Mr. Coppola had recently put out a “final cut” of the movie, adding several filmed (but not previously included) scenes. I finally had an opportunity during this holiday break to sit down and watch the three-hours-plus masterpiece. It was just as epic as I’d remembered it. My wife joined me, and during one of the breaks in action I told her the story about seeing it with my father and watching the closing credits. As the end approached, and Captain Willard escapes the compound, I stood up, anticipating the credits. Imagine my surprise when the whole thing faded to black and ended. I rewound a couple of minutes (perhaps it was some streaming-service fluke) but to no avail, same result. Slightly upset, I started Googling, and to my surprise, I found out that back in the early Eighties Mr. Coppola had heard that viewers (like me) had thought that Captain Willard had called-in the airstrike that destroyed the compound (and, presumably, killing the several hundred people in it), and edited out the closing scene in its entirety, as that was not at all the story line he’d envisioned, and he didn’t want people thinking that Willard would do such a brutal thing.

It took me 42 years to finally see the movie the way it was intended but, in the interim, I remain proud my habit of staying for all movie credits, and will continue doing so, regardless of Francis Ford Coppola’s intentions.

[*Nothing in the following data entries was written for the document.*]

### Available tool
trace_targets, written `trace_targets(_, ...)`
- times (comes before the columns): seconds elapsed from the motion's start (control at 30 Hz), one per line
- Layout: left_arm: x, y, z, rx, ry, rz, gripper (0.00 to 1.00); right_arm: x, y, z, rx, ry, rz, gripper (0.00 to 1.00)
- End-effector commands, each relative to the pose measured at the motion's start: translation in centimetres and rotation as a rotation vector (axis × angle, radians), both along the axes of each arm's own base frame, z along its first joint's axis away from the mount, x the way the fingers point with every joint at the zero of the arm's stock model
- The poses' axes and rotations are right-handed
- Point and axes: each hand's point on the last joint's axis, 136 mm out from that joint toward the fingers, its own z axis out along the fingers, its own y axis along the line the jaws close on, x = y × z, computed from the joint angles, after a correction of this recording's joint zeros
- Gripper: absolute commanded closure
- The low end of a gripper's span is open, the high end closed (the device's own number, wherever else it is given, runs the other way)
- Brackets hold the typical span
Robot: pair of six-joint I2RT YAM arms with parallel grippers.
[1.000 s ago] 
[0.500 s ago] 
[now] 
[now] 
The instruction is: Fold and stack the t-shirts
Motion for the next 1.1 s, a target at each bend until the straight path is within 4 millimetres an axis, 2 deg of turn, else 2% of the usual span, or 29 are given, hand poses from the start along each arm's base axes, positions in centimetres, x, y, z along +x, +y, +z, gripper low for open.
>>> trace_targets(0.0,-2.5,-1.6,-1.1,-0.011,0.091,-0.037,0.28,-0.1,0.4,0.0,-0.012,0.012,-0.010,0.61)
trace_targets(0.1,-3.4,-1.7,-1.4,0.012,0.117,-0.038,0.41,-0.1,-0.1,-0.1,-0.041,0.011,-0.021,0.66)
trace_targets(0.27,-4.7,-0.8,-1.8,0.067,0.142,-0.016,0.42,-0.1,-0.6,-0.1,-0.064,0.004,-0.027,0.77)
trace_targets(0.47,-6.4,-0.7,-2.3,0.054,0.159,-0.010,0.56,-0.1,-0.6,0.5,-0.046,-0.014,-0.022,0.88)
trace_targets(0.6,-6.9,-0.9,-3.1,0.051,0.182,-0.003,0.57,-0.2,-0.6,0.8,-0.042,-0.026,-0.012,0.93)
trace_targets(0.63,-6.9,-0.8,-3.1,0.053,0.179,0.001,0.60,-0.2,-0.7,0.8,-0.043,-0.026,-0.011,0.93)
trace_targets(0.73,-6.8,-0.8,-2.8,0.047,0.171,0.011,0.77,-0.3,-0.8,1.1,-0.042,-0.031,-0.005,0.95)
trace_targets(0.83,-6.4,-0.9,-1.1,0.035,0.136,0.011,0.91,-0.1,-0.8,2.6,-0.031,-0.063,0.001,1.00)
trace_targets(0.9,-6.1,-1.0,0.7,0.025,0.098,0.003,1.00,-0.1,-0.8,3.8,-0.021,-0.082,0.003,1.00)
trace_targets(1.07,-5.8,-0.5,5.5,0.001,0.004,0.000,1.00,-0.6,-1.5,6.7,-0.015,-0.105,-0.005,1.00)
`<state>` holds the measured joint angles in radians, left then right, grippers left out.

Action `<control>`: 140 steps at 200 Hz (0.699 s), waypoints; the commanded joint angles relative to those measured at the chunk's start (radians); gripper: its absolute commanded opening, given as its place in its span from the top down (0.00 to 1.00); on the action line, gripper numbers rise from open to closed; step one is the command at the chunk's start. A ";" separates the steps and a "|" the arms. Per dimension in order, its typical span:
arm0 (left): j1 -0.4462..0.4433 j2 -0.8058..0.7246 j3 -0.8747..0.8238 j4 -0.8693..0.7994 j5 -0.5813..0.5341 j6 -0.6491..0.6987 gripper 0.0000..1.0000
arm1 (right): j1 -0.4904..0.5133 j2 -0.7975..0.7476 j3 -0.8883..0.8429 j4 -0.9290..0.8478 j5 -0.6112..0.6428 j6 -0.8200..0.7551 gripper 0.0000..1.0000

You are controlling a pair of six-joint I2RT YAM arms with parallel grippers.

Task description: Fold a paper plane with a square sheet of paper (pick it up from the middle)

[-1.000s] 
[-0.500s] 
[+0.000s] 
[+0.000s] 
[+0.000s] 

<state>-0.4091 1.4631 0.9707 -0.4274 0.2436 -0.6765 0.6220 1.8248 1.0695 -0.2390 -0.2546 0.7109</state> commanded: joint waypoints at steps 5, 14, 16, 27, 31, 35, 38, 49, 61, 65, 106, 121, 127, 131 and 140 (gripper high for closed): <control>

Postscript – In my research regarding this I also learned, for the first time, that Colonel Kilgore’s classic phrase “Charlie don’t surf” was inspired by a line uttered by Israeli General Arik Sharon during the Six-Day War. After reaching the Sinai Desert beaches, he went spear-diving, and a cookout ensued, during which he said “Look, we’re eating their fish”, which is what screenwriter John Milius based Kilgore’s famous quote on, trying to convey a similar sense of conquest.